The pale inheritors of the cosmos planned for love are
surely the socialists. As a sometimes member of the flock of the left, I, like
Tertullian, take delight in the screams of the vanquished when I can. Those
screams have shifted venues from the abode of eternal darkness to the comments
columns under news stories and opinion pieces. You can tell a pleasure that is
corrupted by temptation from one that isn’t by the fact that the former is
never pure: yes, you go to hear the screams of the vanquished partisans of the
right, and before you know it you are getting angry, scandalized, and not at
all in the mood of savoring a triumph . Because just as the damned are still
damned, the rightwinger is still a rightwinger in defeat. I know this, but such
is the folly of fallen human nature that I still went, this morning, to the
comments section under the Guardians comment piece – What do you Think of the
French Election?
At the moment, the abiding Rightwing yelp seems to be that
socialism is for cretins. Real men know that reality is about realism, and
realism is about European populations realizing they can’t borrow any more.
They owe so much! So the only thing to do is to retire later in life, for less
of a pension, while working for less. And of course giving up healthcare and
education, or paying immensely more for it.
This is a curious kind of realism. It is a sort of
gluesniffing realism. It consists of thinking that the height of unrealism is
paying a factory worker more than 10 euros per hour, or paying a hedgefund
manager less than a thousand euros per hour. It is the realism of fools – to
parody a famous phrase.
Realism begins by looking at what is real in the world and
asking how it got there and how it can continue. When one looks at a shadow
financial system that has accumulated a nominal 400 trillion dollars in
derivatives and options, one sees an affair that can’t continue. When one looks
at an investing class that was literally flooded with money by world
governments for two years, through loans that were pure gifts as well as pure
gifts (worldwide, the amount is well over 16 trillion dollars), you see a
structure that was righted at great cost, to benefit the few – which also can’t
continue. And when you see a wealth hierarchy in which those who contribute,
socially, little (upper management) in response to those who contribute,
socially, nothing (investors), engross almost all, while those who contribute
nearly all (workers) are rudely asked to live much worse lives – because they
‘owe’ the people the state broke its back bailing out – you are looking at one
of those power machines that are doomed by a very simple reality that keeps
emerging again and again in the last two hundred years.
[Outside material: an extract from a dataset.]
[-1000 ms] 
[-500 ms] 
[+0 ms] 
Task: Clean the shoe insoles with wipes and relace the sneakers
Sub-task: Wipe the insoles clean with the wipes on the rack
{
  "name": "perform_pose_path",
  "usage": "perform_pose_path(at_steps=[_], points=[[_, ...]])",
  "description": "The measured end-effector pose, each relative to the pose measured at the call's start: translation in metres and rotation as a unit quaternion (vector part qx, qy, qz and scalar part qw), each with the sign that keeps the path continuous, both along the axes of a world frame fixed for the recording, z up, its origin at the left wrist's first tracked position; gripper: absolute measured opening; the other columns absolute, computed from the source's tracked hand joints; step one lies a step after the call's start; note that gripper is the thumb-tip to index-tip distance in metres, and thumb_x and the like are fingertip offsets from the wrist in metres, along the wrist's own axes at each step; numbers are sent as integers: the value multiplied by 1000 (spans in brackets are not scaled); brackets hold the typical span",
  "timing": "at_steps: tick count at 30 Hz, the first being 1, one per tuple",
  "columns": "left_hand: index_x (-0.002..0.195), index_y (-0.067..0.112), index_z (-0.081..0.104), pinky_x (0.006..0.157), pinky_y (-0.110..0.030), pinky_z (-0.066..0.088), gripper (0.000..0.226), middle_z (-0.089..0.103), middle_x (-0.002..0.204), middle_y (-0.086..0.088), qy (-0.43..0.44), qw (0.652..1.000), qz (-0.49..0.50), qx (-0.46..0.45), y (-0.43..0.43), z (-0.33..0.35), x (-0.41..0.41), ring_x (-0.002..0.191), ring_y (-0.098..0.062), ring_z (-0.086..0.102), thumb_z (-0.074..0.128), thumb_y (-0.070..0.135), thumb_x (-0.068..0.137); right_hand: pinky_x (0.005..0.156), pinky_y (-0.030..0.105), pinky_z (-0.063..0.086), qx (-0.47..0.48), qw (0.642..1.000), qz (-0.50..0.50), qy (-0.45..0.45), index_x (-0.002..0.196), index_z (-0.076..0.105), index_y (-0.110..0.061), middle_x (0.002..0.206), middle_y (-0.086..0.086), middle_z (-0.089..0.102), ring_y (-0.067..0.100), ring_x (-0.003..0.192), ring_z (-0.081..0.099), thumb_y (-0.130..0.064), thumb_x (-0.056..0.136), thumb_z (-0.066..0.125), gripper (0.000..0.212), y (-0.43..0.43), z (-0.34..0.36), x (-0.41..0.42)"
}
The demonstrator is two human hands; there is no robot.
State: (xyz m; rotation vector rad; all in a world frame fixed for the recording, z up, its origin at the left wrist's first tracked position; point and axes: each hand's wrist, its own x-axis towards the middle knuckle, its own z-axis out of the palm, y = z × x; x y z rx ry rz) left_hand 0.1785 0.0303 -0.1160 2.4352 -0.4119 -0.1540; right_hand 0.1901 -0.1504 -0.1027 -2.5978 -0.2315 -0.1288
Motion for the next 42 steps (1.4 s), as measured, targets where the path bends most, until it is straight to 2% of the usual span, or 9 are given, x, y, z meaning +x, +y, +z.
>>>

It is this: a majority
can only be lead to denude itself of its stuff, its privileges, its rights,
when it is tricked into thinking that some enemy lies in wait, victory over
which requires that sacrifice.
Otherwise, to pluck the 99 percent, you need a con, you need
the old three card monte. That was the
trick of the neo-liberal order – substitute expanded credit limits for expanded
pay packages, and plug the assets of the wage class into investment modalities,
thus weakening their sense of self interest. It was a good trick, but it has
turned rotten.
The realism of the right at the moment is the old boy’s club
realism. The natives may be restless, but give em a good drubbing and they will
calm down. It wouldn’t be realistic to predict the date of the end of the old
boy’s club. But it would be less realistic still to predict that it won’t end,
sooner or later.
1 comment:
C. Wright Mills called it 'crackpot realism.'
He was referring to the nuclear war planners of the '50s - the Hermann Kahns and Henry Kissingers - but the phrase has obvious applications to our times.